Dibertius Boimau juga menyinggung terkait dengan upaya  pembelaan/Pledoi yang dilakukan oleh timnya terkait dengan tuntutan Jaksa Penuntut Umum yang memberatkan kliennya, Ia juga tidak habis pikir dengan replik/jawaban dari Jaksa Penuntut Umum (JPU). Seolah -olah seolah -olah dia sebagai penasehat paham yang disebut hukum pembuktian sesuai dengan sesuai jawaban di replik tersebut

"Bahwa apa yang diuraikan sebagaimana tersebut di atas, selain menunjukan bahwa terdakwa Khususnya Penasihat Hukum terdakwa tidak memahami hukum acara pidana sebagaimana diatur dalam ketentuan Kitab Undang-undang Hukum Acara Pidana kthususnya mengenal hukum pembuktian, bahkan tidak tertutup kemungkinan dr.
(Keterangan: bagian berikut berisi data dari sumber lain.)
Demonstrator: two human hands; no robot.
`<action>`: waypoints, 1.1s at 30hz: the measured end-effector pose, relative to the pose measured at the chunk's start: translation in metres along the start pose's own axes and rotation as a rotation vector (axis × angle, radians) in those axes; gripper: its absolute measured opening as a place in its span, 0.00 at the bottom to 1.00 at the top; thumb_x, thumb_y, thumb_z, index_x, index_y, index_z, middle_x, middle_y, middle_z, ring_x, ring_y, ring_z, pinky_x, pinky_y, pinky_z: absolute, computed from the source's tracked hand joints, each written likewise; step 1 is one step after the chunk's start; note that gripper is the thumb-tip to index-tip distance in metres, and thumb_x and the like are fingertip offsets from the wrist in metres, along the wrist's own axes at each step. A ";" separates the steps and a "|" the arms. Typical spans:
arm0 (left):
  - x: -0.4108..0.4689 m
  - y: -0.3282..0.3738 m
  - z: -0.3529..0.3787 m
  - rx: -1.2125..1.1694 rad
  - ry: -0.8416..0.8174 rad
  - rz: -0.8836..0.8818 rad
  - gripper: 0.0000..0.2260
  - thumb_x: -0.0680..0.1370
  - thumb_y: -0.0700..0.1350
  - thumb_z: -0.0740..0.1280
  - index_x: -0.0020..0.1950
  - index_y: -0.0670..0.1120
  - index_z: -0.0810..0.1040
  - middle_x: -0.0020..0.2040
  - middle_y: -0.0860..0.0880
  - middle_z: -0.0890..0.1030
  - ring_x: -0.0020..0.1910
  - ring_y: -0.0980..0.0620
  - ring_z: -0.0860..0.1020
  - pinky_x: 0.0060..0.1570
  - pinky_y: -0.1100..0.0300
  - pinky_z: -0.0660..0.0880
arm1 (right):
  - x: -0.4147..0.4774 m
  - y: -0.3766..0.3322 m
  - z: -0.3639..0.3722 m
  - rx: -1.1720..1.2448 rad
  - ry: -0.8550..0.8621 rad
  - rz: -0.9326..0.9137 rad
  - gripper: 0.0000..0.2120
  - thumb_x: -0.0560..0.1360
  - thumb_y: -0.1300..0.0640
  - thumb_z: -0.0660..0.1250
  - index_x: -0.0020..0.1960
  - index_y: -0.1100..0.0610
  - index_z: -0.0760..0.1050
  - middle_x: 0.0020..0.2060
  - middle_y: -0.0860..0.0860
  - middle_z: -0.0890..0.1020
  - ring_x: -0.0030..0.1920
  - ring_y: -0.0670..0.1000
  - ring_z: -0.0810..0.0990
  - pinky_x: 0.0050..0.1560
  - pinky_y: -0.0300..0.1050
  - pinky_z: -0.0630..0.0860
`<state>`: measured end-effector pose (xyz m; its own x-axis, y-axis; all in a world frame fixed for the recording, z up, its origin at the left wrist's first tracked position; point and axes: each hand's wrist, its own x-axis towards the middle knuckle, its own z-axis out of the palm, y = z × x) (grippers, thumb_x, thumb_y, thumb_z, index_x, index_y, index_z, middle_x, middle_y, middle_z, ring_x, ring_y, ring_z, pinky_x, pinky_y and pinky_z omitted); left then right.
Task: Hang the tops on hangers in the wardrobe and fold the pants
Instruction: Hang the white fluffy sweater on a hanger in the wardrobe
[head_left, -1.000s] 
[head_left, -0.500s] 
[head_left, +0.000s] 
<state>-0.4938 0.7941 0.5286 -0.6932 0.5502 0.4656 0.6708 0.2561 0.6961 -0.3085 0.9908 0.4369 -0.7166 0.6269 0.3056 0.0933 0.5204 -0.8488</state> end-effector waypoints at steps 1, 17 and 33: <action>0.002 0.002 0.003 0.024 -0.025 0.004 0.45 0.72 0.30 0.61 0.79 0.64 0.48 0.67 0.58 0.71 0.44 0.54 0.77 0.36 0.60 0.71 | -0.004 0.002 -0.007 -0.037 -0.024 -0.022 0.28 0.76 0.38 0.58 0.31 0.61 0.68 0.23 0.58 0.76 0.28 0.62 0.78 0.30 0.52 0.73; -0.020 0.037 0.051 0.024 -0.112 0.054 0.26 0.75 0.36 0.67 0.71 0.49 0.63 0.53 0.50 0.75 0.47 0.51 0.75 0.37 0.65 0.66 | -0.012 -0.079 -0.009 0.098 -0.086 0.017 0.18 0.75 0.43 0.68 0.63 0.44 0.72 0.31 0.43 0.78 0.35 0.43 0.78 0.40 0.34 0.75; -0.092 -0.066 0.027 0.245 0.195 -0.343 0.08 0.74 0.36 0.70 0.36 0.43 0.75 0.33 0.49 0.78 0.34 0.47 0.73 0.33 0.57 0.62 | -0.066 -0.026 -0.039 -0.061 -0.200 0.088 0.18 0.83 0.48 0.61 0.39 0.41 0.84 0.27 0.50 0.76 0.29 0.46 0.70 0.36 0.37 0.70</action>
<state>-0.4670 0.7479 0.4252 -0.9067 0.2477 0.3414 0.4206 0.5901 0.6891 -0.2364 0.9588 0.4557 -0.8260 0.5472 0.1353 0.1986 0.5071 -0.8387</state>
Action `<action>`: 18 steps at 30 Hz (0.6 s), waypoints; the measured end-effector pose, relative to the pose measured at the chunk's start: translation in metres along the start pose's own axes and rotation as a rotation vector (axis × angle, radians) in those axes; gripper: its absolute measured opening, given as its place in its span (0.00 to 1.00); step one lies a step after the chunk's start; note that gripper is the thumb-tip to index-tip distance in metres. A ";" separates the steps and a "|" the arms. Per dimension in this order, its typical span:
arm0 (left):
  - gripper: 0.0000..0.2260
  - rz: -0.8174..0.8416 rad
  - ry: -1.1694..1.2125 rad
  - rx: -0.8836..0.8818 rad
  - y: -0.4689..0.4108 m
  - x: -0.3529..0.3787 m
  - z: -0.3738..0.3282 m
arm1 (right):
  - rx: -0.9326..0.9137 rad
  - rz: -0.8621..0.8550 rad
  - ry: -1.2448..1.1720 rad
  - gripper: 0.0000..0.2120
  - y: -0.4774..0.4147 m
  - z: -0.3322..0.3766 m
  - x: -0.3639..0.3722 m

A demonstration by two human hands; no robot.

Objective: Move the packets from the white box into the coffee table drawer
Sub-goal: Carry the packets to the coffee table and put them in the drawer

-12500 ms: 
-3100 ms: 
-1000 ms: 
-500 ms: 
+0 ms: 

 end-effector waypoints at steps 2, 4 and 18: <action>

Penasihat Hukum terdakwa juga sama sekali tidak mengert apa itu hukum pembuktian" demikian kalimat yang tertulis di replik/ jawaban dari Jaksa Penuntut Umum Kusyati, S.H.

"Pastinya kita percayakan sama Hakim yang memutuskan perkara ini, agar dalam memberikan putusan yang seadil-adilnya dan tetap mengedepankan sisi kemanusiaan , tanpa didasari kepentingan atau tendensi dalam melihat perkara ini, pastinya harus jeli melihat perkara ini, jangan sampai klien saya menjalani hukuman dengan apa yang tidak dia perbuat,"  tandas Dibertius.

Secara terpisah Ketua Umum LSM Aliansi Arek Sidoarjo (ALAS) Hendhi Wahyudianto menganggap dakwaan serta tuntutan itu ngawur, yang dikedepankan hanya kekuasaan,  Ia juga memastikan disaat putusan tersebut  memberatkan dan tidak berkeadilan dan cenderung menindas maka pastinya akan mengerahkan ribuan massa untuk melawan ketidak Adilan ini.

"Disaat putusan itu tidak normatif dan tidak berkeadilan, pastinya kami akan lawan dan siap untuk menurunkan massa dengan melakukan orasi damai di depan Pengadilan Negeri (PN) Sidoarjo dan Kejaksaan, ya kita lihat saja putusannya nanti, karena ini jelas -jelas bagian dari Kriminalisasi terhadap Sugeng Widjaja," tutupnya.